§ **ACTIVITY**: A single number is required: the count of lines in the records below that contain the word "document".

***** INPUT DATA

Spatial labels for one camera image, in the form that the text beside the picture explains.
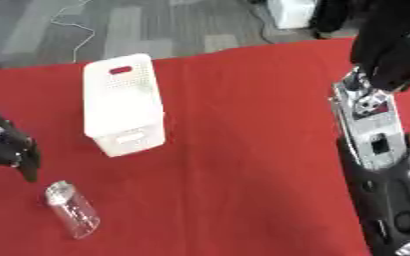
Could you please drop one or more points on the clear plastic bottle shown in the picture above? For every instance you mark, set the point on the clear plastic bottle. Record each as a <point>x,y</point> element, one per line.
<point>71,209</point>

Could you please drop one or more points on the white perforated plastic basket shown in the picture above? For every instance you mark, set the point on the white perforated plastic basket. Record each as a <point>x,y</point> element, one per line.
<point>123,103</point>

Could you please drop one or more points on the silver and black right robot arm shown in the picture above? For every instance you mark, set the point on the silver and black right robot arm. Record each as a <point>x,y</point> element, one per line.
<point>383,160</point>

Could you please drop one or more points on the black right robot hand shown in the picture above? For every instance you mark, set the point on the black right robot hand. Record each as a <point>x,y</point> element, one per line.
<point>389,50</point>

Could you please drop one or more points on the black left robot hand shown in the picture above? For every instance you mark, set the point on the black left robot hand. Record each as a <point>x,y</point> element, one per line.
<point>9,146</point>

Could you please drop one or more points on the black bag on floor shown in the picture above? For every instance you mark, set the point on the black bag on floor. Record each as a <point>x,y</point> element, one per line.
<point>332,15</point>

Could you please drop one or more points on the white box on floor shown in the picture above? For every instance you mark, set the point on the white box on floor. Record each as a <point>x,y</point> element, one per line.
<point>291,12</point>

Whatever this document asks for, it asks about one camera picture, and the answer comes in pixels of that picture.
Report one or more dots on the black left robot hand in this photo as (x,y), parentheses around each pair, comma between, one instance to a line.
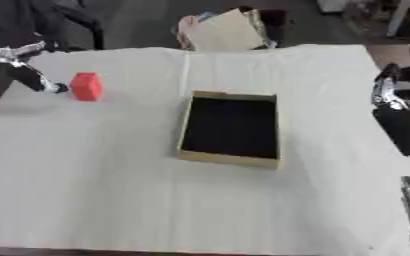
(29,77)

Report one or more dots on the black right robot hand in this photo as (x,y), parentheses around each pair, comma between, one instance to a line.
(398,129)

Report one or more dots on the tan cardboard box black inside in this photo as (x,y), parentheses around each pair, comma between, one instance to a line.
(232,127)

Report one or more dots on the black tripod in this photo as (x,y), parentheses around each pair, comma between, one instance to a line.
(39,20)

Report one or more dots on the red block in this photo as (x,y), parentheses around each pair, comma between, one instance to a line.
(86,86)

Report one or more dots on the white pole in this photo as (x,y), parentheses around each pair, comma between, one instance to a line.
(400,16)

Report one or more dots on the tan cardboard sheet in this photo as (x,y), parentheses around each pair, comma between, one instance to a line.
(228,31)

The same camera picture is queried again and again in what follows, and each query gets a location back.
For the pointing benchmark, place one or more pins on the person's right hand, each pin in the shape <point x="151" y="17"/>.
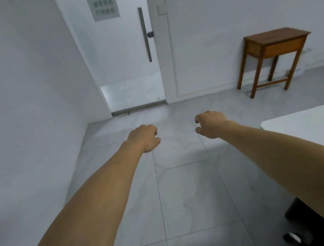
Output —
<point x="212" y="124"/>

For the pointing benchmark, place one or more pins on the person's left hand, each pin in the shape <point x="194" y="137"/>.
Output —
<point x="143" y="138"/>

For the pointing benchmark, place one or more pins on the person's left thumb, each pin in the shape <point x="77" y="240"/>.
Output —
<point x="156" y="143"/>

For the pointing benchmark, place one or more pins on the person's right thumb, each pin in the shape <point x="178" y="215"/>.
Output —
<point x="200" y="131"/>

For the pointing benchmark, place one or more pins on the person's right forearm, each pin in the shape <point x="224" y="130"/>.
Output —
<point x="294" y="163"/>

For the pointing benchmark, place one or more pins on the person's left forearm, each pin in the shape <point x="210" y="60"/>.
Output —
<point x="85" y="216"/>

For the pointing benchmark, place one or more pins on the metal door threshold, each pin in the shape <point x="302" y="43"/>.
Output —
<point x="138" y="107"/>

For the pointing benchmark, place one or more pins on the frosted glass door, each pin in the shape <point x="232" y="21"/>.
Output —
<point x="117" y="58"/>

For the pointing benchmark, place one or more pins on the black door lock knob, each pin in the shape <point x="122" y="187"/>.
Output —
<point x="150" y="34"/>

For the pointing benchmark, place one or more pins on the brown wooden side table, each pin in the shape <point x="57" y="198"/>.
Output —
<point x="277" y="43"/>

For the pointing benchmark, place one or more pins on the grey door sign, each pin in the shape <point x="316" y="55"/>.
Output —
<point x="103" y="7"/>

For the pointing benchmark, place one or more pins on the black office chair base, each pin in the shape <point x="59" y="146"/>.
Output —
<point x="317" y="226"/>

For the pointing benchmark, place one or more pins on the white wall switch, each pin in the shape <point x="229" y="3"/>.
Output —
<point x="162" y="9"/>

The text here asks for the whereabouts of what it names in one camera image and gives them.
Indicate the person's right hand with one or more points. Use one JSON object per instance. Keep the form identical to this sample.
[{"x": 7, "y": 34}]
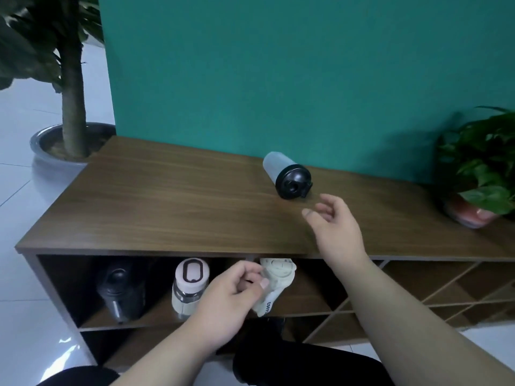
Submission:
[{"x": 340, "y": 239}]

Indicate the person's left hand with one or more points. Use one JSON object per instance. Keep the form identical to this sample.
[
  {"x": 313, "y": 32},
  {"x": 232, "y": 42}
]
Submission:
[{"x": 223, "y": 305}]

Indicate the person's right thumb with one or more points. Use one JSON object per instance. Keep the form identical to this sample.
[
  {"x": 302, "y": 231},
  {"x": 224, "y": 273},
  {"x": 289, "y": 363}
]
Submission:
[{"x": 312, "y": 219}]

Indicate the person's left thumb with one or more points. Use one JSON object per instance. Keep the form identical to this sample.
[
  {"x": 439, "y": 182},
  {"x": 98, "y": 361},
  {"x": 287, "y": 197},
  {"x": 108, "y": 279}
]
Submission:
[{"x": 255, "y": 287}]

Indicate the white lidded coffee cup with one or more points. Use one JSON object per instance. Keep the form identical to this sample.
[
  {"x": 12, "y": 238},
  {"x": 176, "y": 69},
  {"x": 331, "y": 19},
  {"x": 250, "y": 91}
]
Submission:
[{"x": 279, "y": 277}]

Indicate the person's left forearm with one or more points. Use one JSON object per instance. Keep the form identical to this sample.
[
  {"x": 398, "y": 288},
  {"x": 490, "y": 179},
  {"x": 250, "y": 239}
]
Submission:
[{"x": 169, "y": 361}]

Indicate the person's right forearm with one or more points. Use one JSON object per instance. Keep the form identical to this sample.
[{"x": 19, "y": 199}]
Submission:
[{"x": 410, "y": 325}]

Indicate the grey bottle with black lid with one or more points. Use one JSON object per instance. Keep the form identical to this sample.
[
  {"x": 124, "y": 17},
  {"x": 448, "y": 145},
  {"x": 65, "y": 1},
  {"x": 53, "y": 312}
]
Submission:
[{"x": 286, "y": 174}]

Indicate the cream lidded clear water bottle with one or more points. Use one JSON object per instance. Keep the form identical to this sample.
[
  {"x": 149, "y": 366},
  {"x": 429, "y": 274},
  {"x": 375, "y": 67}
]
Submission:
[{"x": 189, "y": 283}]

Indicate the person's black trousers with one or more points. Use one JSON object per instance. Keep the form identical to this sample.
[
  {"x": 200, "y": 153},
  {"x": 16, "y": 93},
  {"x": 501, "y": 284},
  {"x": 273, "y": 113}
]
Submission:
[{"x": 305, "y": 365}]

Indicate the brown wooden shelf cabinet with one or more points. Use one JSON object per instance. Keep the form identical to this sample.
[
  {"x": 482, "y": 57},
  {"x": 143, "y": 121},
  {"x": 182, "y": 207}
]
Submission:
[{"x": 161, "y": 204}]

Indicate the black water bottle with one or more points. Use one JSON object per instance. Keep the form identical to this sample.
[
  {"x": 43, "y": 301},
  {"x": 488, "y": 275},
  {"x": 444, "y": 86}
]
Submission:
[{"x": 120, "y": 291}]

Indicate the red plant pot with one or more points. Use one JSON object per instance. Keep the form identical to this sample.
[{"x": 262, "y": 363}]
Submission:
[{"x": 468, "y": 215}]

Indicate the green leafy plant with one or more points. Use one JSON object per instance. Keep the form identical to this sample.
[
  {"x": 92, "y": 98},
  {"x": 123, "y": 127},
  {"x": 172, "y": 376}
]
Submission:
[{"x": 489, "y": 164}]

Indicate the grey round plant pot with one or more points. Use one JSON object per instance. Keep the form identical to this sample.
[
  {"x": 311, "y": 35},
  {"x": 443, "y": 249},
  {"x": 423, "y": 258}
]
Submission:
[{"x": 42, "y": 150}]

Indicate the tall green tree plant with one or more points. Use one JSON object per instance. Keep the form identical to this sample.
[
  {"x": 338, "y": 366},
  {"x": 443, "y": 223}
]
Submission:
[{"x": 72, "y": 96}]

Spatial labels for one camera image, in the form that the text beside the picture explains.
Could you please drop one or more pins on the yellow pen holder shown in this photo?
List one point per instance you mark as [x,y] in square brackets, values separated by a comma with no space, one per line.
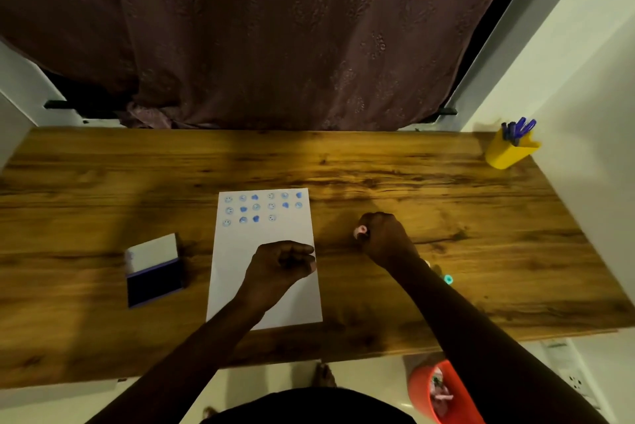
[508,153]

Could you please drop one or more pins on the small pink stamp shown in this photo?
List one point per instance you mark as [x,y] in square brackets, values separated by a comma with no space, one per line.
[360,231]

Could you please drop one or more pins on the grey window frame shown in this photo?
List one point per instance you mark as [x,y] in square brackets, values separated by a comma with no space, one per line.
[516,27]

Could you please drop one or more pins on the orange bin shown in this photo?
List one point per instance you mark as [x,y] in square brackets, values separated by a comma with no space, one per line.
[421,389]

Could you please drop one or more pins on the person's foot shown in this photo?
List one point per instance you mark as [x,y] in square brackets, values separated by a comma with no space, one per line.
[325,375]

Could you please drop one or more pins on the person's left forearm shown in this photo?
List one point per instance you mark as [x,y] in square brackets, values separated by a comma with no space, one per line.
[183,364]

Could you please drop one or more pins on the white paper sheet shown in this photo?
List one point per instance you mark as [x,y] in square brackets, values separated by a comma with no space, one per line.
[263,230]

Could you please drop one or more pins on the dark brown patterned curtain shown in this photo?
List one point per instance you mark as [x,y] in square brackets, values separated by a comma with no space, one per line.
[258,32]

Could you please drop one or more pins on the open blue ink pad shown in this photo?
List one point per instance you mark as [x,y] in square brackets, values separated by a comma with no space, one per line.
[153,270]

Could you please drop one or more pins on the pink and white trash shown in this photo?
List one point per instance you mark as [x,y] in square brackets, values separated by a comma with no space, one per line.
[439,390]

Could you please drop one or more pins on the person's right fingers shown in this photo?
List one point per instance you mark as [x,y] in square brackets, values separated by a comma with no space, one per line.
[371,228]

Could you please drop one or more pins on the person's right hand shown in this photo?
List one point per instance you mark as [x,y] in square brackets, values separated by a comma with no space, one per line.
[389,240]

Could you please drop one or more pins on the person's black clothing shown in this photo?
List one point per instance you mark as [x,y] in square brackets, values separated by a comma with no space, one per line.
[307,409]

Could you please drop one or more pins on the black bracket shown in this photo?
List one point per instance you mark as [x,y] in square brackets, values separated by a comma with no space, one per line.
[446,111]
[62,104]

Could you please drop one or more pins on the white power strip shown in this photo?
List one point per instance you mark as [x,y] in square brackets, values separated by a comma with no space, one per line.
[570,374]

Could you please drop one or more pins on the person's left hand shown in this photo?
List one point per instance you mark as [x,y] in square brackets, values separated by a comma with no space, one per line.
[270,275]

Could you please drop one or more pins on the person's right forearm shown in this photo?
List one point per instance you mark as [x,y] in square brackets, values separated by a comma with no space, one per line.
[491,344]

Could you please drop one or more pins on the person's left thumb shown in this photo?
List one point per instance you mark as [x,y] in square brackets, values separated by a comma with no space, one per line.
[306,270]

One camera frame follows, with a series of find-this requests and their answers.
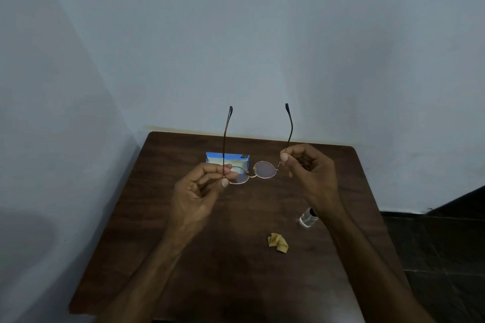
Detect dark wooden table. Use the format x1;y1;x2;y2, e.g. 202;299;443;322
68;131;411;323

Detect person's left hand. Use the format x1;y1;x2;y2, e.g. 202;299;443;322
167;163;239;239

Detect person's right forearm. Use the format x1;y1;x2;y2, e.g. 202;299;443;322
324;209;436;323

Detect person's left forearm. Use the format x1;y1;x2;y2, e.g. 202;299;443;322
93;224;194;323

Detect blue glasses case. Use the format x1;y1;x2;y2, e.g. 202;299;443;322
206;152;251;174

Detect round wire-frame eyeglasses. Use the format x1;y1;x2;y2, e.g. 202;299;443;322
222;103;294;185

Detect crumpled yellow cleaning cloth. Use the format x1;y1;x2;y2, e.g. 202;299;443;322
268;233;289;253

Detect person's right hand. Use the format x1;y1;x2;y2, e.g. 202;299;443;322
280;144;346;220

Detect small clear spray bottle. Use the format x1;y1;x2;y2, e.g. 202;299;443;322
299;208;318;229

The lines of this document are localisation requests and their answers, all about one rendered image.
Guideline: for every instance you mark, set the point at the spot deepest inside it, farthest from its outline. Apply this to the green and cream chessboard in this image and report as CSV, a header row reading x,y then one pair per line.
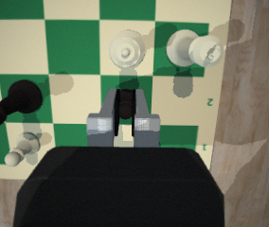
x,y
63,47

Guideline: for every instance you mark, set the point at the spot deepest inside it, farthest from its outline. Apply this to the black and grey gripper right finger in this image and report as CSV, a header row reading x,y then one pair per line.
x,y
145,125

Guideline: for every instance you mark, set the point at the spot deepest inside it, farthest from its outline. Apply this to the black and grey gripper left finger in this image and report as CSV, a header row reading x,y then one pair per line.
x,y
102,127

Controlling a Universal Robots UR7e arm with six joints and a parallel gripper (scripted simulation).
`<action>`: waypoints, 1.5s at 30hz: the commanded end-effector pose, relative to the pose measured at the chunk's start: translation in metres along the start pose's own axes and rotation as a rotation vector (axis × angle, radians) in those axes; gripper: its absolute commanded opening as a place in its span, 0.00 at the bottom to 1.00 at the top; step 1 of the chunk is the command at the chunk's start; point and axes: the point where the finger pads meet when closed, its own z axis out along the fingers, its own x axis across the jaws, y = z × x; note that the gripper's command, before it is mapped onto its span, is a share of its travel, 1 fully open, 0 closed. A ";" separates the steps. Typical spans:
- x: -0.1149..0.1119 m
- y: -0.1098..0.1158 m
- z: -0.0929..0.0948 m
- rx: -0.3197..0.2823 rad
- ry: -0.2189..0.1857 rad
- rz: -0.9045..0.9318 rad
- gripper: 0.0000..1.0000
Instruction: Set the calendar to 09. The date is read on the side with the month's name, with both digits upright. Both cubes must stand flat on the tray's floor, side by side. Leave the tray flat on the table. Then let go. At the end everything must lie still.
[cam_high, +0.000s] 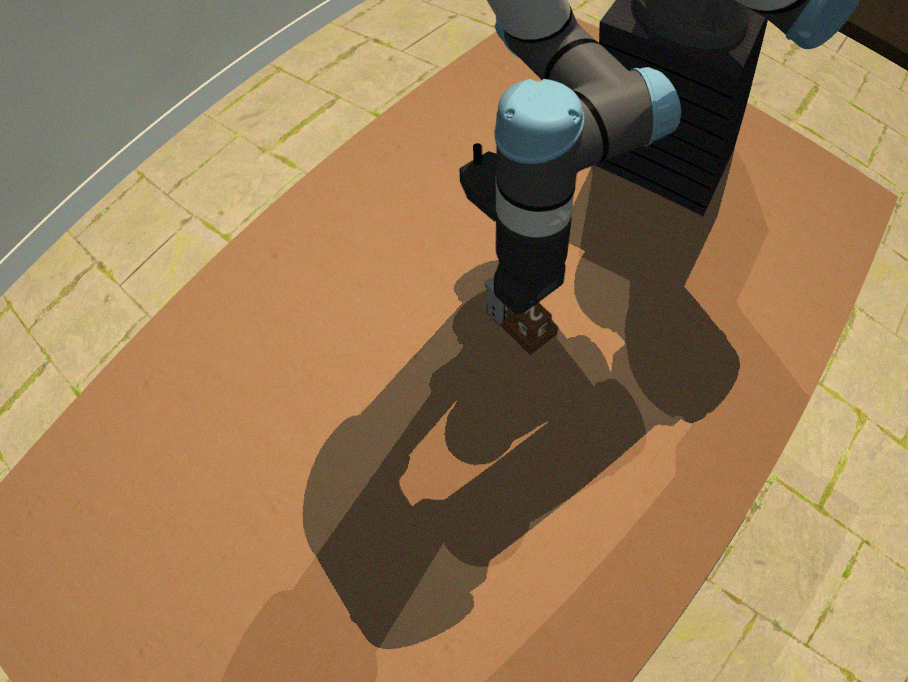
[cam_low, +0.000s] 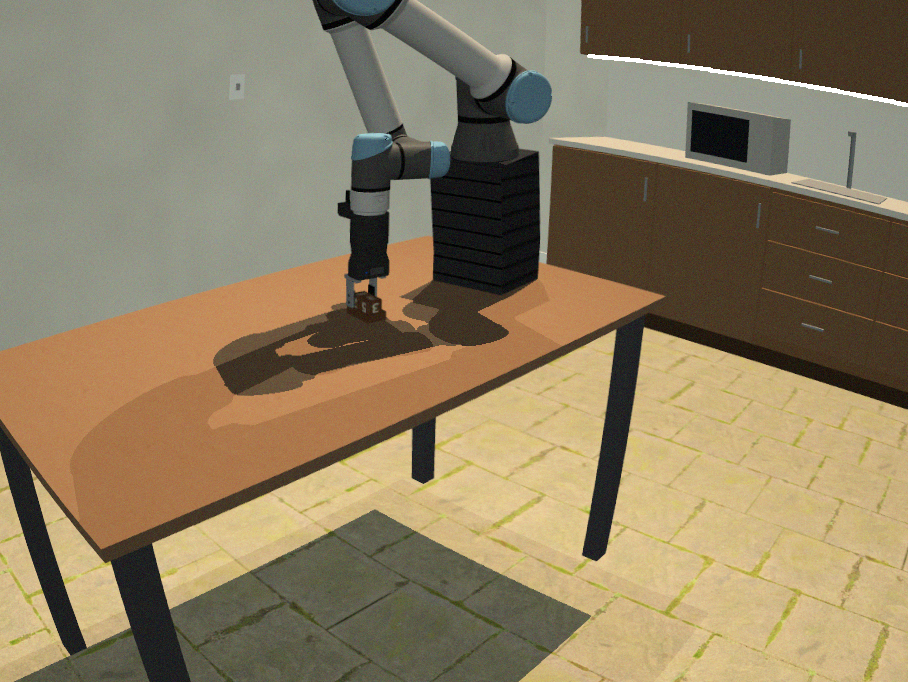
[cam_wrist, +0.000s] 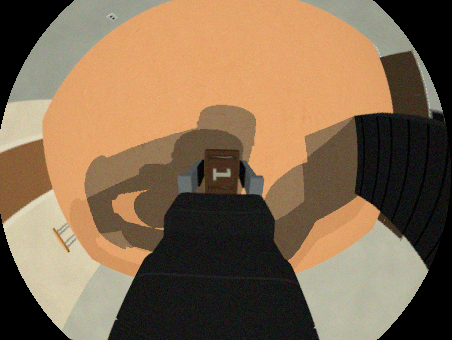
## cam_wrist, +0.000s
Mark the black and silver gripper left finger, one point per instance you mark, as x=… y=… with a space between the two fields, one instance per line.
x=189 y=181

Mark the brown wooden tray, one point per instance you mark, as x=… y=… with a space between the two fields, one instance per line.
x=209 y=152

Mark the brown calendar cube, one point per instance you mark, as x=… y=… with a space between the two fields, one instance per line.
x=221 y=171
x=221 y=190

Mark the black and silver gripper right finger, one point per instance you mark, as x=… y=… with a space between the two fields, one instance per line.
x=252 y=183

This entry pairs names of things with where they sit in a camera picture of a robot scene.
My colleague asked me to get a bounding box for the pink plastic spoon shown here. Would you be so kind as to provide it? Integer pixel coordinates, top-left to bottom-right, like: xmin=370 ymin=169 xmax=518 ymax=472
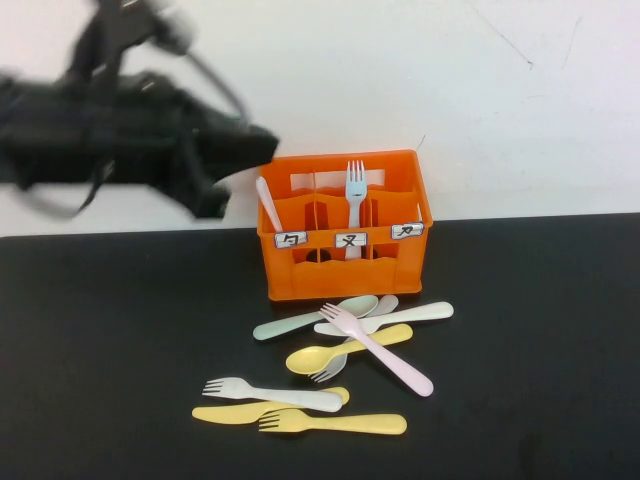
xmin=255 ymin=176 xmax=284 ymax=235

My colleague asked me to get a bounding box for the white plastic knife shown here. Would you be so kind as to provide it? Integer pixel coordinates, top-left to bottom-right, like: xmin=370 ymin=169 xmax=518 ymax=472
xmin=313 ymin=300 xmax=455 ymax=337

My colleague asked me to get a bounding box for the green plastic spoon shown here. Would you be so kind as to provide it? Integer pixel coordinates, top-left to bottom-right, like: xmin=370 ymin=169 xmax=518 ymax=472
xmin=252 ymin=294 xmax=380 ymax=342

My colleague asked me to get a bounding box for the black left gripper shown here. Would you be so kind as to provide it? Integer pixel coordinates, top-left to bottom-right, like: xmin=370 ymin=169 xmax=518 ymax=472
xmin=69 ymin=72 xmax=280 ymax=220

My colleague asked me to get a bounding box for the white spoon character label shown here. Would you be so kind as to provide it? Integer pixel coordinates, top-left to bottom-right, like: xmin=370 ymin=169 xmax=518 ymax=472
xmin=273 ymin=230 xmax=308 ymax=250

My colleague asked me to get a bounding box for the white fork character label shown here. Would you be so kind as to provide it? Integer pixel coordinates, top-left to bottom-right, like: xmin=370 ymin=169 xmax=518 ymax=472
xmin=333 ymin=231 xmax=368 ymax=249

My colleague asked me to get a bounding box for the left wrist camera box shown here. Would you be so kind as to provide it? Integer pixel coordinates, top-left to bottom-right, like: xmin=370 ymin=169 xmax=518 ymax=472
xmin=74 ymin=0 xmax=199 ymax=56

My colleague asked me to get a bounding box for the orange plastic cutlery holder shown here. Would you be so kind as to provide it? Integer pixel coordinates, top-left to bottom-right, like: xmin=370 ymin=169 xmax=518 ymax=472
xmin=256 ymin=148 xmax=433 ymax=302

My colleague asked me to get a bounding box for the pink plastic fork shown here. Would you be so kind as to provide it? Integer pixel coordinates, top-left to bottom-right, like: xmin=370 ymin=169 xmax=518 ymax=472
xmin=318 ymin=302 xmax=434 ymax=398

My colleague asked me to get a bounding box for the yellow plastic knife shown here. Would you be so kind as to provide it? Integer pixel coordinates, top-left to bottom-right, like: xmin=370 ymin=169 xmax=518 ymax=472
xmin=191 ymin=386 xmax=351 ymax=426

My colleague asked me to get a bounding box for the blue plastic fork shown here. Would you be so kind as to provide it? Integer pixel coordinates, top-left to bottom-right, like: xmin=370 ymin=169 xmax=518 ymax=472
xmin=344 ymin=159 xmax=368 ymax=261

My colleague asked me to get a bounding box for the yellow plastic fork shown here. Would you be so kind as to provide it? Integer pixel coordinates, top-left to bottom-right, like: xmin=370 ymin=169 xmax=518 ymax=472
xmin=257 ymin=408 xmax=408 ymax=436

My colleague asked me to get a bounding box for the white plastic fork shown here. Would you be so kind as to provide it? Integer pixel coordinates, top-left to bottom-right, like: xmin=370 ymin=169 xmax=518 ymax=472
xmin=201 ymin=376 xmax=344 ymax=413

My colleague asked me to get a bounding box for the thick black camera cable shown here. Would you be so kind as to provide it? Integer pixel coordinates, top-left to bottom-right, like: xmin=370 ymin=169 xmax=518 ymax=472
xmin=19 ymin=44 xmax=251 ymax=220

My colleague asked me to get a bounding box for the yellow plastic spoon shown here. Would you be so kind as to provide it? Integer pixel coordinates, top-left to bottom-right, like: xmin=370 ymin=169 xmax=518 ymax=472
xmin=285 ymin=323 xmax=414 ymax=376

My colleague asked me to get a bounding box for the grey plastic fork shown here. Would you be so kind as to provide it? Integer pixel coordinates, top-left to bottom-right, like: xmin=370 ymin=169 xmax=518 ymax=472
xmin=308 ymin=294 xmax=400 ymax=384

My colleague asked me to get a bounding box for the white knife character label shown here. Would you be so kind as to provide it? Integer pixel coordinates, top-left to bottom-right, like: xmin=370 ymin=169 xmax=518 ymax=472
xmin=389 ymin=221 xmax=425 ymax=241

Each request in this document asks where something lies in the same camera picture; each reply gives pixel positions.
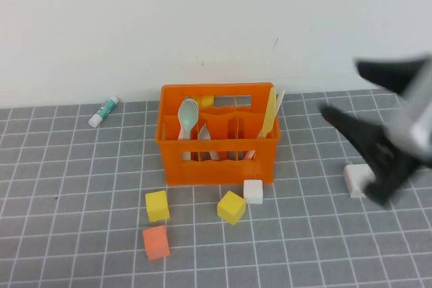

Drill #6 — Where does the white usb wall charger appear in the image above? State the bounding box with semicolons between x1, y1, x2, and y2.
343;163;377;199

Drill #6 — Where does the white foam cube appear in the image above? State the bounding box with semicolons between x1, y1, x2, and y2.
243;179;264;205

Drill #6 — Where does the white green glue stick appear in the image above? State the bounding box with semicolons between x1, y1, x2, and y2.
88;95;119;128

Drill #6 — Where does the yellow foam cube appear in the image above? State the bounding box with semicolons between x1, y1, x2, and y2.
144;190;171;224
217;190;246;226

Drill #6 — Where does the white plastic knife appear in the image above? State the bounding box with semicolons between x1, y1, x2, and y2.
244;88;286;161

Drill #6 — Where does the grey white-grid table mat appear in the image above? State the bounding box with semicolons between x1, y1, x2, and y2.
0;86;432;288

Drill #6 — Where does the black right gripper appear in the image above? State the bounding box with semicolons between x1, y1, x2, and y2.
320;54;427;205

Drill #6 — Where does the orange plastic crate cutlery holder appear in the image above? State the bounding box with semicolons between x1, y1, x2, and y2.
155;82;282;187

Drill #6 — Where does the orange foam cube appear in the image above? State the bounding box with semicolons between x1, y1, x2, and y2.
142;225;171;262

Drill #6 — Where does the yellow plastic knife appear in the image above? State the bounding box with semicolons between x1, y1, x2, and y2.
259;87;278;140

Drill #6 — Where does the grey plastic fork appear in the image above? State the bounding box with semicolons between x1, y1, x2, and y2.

**********

§ **EXERCISE RESPONSE**: 3